Spatial data fundamentals

Learning objectives

State what distinguishes a spatial dataset from a classical (aspatial) one — that every observation is paired with a location
Recognise Tobler's First Law of Geography and explain why it justifies distance-weighted prediction
Explain why classical IID assumptions break for spatially autocorrelated data, and what that does to the effective sample size
Preview the three things spatial methods give you that classical statistics cannot: location-specific estimates, calibrated uncertainty, and multiple realisations
Form a realistic expectation of the road ahead: variograms (Part 3) come before kriging (Part 5), which comes before simulation (Part 7)

Most of the statistics you have met so far treats observations as a bag of numbers: a sample $x_1, x_2, \ldots, x_n$ drawn independently from some distribution. The order does not matter. The neighbours do not matter. The histogram captures everything. This section is about what happens when that picture is wrong — when each observation comes attached to a location, and the locations carry information about the values.

This is the founding shift of geostatistics. The rest of the textbook — variograms, kriging, sequential Gaussian simulation, indicator methods, multipoint statistics — is machinery for working with that fact rigorously. But before any of that lands, you need a felt sense of what "spatial data" actually means, and why the ordinary statistical tools cannot describe it on their own. The two widgets in this section make that gap visible.

The defining property: an observation has a location

A spatial observation is not a number. It is a pair $(\mathbf{s}, z)$ where $\mathbf{s} \in \mathbb{R}^d$ is a location (often $d = 2$ for a map, sometimes $d = 3$ for a 3-D volume, occasionally $d = 4$ when time is included) and $z$ is the measured value at that location.

We write this as $Z(\mathbf{s})$ , read as "the random variable that produces the measurement at location $\mathbf{s}$ ". $Z$ is a random function: one realisation gives you a value at every point $\mathbf{s}$ in your study area, and a different draw of the random function would give you a different map. Your data ${z(\mathbf{s}_1), z(\mathbf{s}_2), \ldots, z(\mathbf{s}_n)}$ is one realisation of $Z$ at $n$ specific sampling locations — usually wells, boreholes, gauges, pixels — and you want to say something about $Z(\mathbf{s}^$ at an unsampled location $\mathbf{s}^$ $s^{*}$ . That is the geostatistical question.

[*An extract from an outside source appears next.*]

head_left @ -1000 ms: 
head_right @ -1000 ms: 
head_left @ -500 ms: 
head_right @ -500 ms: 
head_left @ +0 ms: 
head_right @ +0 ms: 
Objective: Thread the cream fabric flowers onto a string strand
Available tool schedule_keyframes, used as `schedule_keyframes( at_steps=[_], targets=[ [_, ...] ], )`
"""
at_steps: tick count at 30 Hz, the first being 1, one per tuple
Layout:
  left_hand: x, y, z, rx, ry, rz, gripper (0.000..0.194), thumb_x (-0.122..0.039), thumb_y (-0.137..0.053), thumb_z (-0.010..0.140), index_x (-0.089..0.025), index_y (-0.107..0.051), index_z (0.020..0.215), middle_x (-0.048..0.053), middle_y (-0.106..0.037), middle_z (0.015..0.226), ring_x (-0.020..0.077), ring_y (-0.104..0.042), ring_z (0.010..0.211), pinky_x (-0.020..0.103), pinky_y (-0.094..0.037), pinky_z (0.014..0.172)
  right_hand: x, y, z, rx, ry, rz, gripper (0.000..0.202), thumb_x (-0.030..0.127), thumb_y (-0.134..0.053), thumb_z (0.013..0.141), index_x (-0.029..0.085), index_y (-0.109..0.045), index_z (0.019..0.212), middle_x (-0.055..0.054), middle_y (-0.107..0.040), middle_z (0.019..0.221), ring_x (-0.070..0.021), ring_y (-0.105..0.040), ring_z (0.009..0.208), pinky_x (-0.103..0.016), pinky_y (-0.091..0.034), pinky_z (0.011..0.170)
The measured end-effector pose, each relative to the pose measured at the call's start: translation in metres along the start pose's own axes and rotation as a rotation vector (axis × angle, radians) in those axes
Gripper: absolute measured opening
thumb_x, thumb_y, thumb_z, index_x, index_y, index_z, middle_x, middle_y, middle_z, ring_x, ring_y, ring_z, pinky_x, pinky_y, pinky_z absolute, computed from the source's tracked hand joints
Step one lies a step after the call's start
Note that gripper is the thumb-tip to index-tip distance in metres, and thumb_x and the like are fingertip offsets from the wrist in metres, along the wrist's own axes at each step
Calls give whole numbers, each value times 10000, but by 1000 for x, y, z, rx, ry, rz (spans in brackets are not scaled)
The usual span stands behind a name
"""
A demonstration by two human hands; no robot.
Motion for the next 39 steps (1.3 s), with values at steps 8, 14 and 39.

Classical statistics ignores the $\mathbf{s}$ entirely. The bag-of-numbers view treats your sample as exchangeable: shuffle the indices and nothing changes. For spatial data that shuffle is a fatal operation — the very thing you need to make a useful prediction at $\mathbf{s}^*$ is the location pattern you just destroyed.

The same values, two different stories

Here is the most efficient way to feel that destruction. The widget below carries the SAME 64 numeric values in both panels — drawn once from a normal distribution. The "Aspatial" panel scatters those values at random locations across the unit square. The "Spatial" panel sorts the values onto a smooth gradient so high values cluster in one corner and low values in the opposite corner. Toggle between the two and watch the bottom histogram.

The histogram is identical. So are the mean, the variance, and the naive standard error — by construction, since the values themselves are unchanged. A classical analyst handed only those summary statistics could not tell these two datasets apart. But click a query point in each panel: in the spatial layout the local average is a much better predictor at that location than the global mean; in the aspatial layout the local average and global mean are nearly the same. Spatial structure lives in the arrangement, not in the values. That is the single most important sentence in §0.1.

Tobler's First Law of Geography

The arrangement is not just incidental — it almost always carries the predictive signal. Waldo Tobler, in a 1970 paper modeling Detroit's urban growth, distilled the regularity into one sentence that the entire field would later call Tobler's First Law of Geography:

"Everything is related to everything else, but near things are more related than distant things." — Tobler (1970)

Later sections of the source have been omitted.